## [What to produce]
For the string "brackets", search the entries below and copy every line where it appears.

## [Records from a data collection]
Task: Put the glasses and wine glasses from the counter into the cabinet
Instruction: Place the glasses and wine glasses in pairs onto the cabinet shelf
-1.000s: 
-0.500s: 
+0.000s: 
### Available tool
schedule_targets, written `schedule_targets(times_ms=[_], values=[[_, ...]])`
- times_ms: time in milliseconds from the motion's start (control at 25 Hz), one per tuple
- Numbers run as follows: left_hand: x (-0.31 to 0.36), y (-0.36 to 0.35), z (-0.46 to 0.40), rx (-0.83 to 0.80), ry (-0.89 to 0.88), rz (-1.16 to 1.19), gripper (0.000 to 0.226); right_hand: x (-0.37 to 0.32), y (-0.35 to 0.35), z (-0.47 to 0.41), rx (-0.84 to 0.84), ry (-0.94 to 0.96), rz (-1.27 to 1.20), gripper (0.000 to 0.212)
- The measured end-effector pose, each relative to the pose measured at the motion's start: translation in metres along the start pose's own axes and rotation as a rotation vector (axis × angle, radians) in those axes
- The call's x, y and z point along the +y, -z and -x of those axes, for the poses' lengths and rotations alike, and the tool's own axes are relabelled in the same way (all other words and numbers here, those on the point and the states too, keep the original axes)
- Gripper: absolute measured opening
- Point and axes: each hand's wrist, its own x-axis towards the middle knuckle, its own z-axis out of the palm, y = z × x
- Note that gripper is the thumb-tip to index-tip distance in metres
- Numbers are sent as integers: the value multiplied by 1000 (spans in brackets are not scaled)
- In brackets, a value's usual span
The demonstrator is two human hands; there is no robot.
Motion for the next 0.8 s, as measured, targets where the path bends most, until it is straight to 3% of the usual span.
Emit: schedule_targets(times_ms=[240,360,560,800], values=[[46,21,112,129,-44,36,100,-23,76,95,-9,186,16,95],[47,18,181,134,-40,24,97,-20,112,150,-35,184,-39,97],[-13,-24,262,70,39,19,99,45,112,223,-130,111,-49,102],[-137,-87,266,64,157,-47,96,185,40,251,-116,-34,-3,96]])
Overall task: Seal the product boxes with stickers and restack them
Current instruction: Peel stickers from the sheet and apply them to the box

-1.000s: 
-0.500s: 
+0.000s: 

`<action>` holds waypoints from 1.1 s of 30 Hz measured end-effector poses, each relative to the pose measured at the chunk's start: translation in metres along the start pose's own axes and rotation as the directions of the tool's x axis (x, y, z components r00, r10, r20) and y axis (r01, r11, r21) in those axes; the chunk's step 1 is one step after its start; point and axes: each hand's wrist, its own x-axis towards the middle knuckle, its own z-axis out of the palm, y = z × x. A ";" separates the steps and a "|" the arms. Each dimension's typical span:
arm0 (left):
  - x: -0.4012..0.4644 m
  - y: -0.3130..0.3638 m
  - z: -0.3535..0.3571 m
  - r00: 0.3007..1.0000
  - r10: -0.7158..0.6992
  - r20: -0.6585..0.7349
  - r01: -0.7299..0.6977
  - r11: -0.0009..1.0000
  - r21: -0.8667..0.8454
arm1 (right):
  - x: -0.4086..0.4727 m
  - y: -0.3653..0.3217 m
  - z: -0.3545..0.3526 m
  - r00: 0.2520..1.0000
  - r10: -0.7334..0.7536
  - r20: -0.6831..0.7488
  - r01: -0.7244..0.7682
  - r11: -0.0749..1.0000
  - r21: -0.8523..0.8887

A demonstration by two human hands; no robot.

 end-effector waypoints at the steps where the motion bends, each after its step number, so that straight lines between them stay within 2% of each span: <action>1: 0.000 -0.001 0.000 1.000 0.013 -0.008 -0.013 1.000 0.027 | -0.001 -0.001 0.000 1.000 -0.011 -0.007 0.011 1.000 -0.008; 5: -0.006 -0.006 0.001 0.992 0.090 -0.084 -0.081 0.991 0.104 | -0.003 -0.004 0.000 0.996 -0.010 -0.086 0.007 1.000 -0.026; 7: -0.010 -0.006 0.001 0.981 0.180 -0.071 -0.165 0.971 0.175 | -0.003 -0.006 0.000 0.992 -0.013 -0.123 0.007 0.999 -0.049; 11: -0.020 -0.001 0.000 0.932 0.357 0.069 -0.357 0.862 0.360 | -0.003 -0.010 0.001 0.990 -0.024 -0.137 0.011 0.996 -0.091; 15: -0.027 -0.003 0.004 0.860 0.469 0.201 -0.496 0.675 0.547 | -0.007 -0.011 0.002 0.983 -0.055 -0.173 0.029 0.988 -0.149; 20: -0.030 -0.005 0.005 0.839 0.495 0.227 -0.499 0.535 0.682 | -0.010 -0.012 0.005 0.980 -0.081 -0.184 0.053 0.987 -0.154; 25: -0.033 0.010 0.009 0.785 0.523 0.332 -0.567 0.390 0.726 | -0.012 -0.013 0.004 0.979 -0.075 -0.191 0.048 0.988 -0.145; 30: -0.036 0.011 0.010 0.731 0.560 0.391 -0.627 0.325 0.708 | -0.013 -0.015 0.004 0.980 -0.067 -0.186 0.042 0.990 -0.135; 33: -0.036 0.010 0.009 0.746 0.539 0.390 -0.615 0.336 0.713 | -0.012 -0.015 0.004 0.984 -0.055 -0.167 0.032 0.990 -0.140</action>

## [Reply to the task]
- Numbers are sent as integers: the value multiplied by 1000 (spans in brackets are not scaled)
- In brackets, a value's usual span

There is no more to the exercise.